*** Material provided Section Begins ***

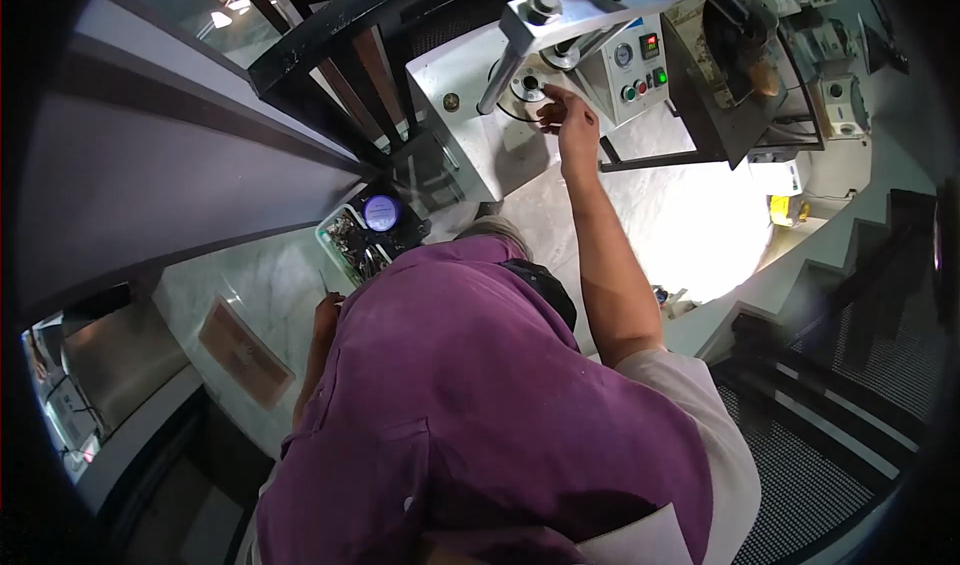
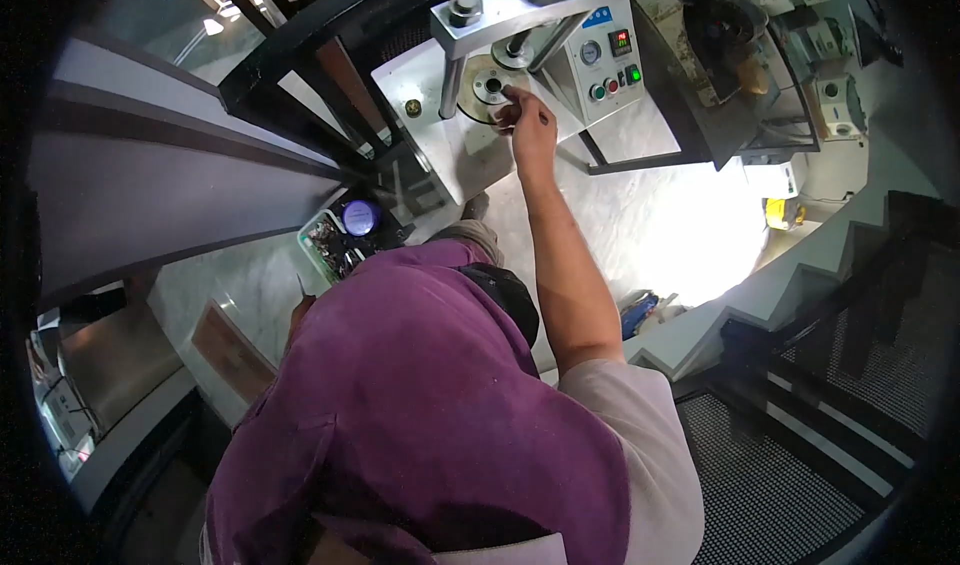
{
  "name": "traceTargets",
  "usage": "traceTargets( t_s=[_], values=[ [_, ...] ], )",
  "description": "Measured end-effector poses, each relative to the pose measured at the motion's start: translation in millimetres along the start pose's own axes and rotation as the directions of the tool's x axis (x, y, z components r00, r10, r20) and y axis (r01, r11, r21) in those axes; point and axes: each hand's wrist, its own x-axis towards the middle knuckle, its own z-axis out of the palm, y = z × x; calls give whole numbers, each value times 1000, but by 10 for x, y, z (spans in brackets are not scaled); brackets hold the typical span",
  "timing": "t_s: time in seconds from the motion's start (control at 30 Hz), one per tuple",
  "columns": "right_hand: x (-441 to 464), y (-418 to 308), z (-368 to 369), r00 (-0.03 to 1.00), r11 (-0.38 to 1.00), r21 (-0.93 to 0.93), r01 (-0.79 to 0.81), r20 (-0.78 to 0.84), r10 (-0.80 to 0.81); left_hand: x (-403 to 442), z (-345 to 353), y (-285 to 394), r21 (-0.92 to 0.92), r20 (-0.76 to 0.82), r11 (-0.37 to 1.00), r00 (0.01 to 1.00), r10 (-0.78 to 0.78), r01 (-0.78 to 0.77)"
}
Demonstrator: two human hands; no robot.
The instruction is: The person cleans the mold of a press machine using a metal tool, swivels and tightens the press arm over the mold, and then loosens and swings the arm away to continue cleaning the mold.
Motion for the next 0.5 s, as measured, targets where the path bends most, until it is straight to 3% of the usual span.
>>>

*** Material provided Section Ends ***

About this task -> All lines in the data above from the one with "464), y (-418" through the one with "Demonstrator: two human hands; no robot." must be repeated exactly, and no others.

Answer section ->
  "columns": "right_hand: x (-441 to 464), y (-418 to 308), z (-368 to 369), r00 (-0.03 to 1.00), r11 (-0.38 to 1.00), r21 (-0.93 to 0.93), r01 (-0.79 to 0.81), r20 (-0.78 to 0.84), r10 (-0.80 to 0.81); left_hand: x (-403 to 442), z (-345 to 353), y (-285 to 394), r21 (-0.92 to 0.92), r20 (-0.76 to 0.82), r11 (-0.37 to 1.00), r00 (0.01 to 1.00), r10 (-0.78 to 0.78), r01 (-0.78 to 0.77)"
}
Demonstrator: two human hands; no robot.

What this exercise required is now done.